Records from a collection
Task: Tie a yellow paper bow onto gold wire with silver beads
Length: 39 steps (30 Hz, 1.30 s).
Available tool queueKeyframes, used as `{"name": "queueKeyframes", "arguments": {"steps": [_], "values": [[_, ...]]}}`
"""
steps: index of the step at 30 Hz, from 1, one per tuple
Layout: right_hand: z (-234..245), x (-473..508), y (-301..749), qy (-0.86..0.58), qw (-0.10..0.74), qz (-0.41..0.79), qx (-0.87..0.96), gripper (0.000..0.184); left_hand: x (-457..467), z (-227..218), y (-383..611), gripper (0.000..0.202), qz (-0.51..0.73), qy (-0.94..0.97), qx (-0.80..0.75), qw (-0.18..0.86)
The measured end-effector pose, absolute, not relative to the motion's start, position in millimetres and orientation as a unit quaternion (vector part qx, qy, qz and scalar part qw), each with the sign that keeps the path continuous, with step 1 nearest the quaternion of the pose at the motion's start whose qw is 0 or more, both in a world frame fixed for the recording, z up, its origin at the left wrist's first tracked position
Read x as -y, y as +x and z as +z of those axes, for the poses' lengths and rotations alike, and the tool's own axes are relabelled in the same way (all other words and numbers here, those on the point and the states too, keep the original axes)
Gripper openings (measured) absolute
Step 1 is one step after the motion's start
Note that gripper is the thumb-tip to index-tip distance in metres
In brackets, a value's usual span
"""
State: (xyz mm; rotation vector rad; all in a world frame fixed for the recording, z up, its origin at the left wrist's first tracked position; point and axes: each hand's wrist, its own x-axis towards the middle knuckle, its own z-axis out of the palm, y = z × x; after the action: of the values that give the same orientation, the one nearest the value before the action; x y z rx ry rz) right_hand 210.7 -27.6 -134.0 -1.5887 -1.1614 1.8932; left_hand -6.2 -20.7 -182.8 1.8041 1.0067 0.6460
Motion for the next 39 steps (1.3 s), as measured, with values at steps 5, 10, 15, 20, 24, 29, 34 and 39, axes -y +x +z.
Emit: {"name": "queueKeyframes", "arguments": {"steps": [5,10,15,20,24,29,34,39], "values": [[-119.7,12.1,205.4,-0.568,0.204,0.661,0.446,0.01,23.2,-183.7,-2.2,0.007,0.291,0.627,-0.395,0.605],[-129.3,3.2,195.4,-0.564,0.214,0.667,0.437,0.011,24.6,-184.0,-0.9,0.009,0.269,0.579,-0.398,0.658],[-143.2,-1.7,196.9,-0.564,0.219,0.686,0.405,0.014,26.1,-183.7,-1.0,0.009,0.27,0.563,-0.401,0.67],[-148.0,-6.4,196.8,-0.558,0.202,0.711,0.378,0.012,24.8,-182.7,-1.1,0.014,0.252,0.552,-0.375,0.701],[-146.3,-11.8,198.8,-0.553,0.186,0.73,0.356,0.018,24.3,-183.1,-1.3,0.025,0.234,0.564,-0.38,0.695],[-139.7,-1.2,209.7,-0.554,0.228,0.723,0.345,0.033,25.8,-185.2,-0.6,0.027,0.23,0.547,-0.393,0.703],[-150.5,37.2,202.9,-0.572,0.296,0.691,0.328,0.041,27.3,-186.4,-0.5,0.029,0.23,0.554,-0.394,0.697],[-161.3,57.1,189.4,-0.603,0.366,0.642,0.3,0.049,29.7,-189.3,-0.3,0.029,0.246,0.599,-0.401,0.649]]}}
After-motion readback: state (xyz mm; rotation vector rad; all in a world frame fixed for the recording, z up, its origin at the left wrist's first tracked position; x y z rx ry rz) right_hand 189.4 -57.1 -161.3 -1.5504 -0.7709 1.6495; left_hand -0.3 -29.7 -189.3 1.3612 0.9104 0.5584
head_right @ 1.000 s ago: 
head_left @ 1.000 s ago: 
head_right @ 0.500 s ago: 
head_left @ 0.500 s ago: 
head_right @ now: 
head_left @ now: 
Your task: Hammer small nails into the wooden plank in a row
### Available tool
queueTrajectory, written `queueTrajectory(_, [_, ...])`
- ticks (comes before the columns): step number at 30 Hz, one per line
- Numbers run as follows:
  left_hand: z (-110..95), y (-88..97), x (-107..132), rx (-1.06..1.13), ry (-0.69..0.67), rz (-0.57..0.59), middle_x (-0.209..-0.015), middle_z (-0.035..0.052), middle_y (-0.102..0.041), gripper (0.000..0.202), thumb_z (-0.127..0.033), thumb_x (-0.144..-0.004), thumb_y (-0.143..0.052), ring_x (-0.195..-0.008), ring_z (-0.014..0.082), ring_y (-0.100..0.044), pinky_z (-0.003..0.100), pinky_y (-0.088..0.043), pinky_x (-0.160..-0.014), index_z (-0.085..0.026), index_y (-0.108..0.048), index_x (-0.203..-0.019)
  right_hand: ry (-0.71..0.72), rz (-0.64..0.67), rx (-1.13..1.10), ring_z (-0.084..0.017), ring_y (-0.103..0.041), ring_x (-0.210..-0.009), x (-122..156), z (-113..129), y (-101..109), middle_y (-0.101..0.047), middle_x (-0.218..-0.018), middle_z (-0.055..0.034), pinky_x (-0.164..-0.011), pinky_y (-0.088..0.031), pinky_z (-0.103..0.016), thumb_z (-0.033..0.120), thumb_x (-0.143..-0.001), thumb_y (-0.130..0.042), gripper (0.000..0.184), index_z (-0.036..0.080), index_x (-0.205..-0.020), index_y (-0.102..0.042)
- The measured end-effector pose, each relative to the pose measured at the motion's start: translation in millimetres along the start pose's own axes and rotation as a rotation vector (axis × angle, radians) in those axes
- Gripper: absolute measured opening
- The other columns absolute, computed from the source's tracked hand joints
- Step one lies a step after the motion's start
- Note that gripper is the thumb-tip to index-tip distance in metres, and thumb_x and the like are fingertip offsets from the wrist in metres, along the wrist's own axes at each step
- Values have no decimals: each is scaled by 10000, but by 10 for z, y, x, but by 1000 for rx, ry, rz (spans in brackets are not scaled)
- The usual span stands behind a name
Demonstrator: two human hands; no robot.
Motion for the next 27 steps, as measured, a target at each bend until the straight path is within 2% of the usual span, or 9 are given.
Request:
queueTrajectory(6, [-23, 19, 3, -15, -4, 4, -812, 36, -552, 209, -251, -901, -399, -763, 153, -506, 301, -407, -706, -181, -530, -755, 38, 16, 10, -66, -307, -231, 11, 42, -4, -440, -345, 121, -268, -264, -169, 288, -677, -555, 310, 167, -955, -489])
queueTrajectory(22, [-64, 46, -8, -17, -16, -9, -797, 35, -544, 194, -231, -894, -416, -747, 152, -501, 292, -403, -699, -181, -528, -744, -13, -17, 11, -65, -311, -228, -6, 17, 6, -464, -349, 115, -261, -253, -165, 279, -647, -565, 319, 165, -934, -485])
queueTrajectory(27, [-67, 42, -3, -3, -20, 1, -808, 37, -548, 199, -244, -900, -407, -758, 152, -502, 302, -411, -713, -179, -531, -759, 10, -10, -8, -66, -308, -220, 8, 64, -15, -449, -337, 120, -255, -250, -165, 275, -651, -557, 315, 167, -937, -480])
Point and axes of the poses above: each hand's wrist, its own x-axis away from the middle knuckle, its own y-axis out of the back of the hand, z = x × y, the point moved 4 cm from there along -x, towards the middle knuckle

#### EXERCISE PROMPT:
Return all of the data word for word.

#### TASK RESULT:
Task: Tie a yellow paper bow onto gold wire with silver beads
Length: 39 steps (30 Hz, 1.30 s).
Available tool queueKeyframes, used as `{"name": "queueKeyframes", "arguments": {"steps": [_], "values": [[_, ...]]}}`
"""
steps: index of the step at 30 Hz, from 1, one per tuple
Layout: right_hand: z (-234..245), x (-473..508), y (-301..749), qy (-0.86..0.58), qw (-0.10..0.74), qz (-0.41..0.79), qx (-0.87..0.96), gripper (0.000..0.184); left_hand: x (-457..467), z (-227..218), y (-383..611), gripper (0.000..0.202), qz (-0.51..0.73), qy (-0.94..0.97), qx (-0.80..0.75), qw (-0.18..0.86)
The measured end-effector pose, absolute, not relative to the motion's start, position in millimetres and orientation as a unit quaternion (vector part qx, qy, qz and scalar part qw), each with the sign that keeps the path continuous, with step 1 nearest the quaternion of the pose at the motion's start whose qw is 0 or more, both in a world frame fixed for the recording, z up, its origin at the left wrist's first tracked position
Read x as -y, y as +x and z as +z of those axes, for the poses' lengths and rotations alike, and the tool's own axes are relabelled in the same way (all other words and numbers here, those on the point and the states too, keep the original axes)
Gripper openings (measured) absolute
Step 1 is one step after the motion's start
Note that gripper is the thumb-tip to index-tip distance in metres
In brackets, a value's usual span
"""
State: (xyz mm; rotation vector rad; all in a world frame fixed for the recording, z up, its origin at the left wrist's first tracked position; point and axes: each hand's wrist, its own x-axis towards the middle knuckle, its own z-axis out of the palm, y = z × x; after the action: of the values that give the same orientation, the one nearest the value before the action; x y z rx ry rz) right_hand 210.7 -27.6 -134.0 -1.5887 -1.1614 1.8932; left_hand -6.2 -20.7 -182.8 1.8041 1.0067 0.6460
Motion for the next 39 steps (1.3 s), as measured, with values at steps 5, 10, 15, 20, 24, 29, 34 and 39, axes -y +x +z.
Emit: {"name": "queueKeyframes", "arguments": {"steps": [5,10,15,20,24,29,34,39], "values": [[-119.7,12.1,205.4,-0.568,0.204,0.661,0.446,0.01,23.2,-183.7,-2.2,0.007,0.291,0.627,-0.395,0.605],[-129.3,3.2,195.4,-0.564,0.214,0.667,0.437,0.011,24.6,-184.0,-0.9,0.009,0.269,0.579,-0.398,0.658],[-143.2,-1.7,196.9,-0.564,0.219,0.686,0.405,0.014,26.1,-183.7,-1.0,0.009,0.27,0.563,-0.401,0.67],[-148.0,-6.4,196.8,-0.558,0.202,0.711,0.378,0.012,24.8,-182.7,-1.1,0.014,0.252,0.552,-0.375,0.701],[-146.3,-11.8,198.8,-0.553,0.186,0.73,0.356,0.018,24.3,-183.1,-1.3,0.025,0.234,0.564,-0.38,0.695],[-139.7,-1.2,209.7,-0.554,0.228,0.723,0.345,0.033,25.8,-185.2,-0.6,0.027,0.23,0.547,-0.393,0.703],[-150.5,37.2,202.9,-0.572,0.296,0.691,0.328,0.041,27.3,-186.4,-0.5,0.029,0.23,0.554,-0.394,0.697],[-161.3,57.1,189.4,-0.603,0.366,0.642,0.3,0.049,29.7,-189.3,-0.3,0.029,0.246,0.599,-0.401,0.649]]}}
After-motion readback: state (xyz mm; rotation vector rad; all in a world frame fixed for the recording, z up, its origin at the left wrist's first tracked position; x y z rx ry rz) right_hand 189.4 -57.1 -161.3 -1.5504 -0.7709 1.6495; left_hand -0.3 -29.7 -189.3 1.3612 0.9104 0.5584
head_right @ 1.000 s ago: 
head_left @ 1.000 s ago: 
head_right @ 0.500 s ago: 
head_left @ 0.500 s ago: 
head_right @ now: 
head_left @ now: 
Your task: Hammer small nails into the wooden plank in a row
### Available tool
queueTrajectory, written `queueTrajectory(_, [_, ...])`
- ticks (comes before the columns): step number at 30 Hz, one per line
- Numbers run as follows:
  left_hand: z (-110..95), y (-88..97), x (-107..132), rx (-1.06..1.13), ry (-0.69..0.67), rz (-0.57..0.59), middle_x (-0.209..-0.015), middle_z (-0.035..0.052), middle_y (-0.102..0.041), gripper (0.000..0.202), thumb_z (-0.127..0.033), thumb_x (-0.144..-0.004), thumb_y (-0.143..0.052), ring_x (-0.195..-0.008), ring_z (-0.014..0.082), ring_y (-0.100..0.044), pinky_z (-0.003..0.100), pinky_y (-0.088..0.043), pinky_x (-0.160..-0.014), index_z (-0.085..0.026), index_y (-0.108..0.048), index_x (-0.203..-0.019)
  right_hand: ry (-0.71..0.72), rz (-0.64..0.67), rx (-1.13..1.10), ring_z (-0.084..0.017), ring_y (-0.103..0.041), ring_x (-0.210..-0.009), x (-122..156), z (-113..129), y (-101..109), middle_y (-0.101..0.047), middle_x (-0.218..-0.018), middle_z (-0.055..0.034), pinky_x (-0.164..-0.011), pinky_y (-0.088..0.031), pinky_z (-0.103..0.016), thumb_z (-0.033..0.120), thumb_x (-0.143..-0.001), thumb_y (-0.130..0.042), gripper (0.000..0.184), index_z (-0.036..0.080), index_x (-0.205..-0.020), index_y (-0.102..0.042)
- The measured end-effector pose, each relative to the pose measured at the motion's start: translation in millimetres along the start pose's own axes and rotation as a rotation vector (axis × angle, radians) in those axes
- Gripper: absolute measured opening
- The other columns absolute, computed from the source's tracked hand joints
- Step one lies a step after the motion's start
- Note that gripper is the thumb-tip to index-tip distance in metres, and thumb_x and the like are fingertip offsets from the wrist in metres, along the wrist's own axes at each step
- Values have no decimals: each is scaled by 10000, but by 10 for z, y, x, but by 1000 for rx, ry, rz (spans in brackets are not scaled)
- The usual span stands behind a name
Demonstrator: two human hands; no robot.
Motion for the next 27 steps, as measured, a target at each bend until the straight path is within 2% of the usual span, or 9 are given.
Request:
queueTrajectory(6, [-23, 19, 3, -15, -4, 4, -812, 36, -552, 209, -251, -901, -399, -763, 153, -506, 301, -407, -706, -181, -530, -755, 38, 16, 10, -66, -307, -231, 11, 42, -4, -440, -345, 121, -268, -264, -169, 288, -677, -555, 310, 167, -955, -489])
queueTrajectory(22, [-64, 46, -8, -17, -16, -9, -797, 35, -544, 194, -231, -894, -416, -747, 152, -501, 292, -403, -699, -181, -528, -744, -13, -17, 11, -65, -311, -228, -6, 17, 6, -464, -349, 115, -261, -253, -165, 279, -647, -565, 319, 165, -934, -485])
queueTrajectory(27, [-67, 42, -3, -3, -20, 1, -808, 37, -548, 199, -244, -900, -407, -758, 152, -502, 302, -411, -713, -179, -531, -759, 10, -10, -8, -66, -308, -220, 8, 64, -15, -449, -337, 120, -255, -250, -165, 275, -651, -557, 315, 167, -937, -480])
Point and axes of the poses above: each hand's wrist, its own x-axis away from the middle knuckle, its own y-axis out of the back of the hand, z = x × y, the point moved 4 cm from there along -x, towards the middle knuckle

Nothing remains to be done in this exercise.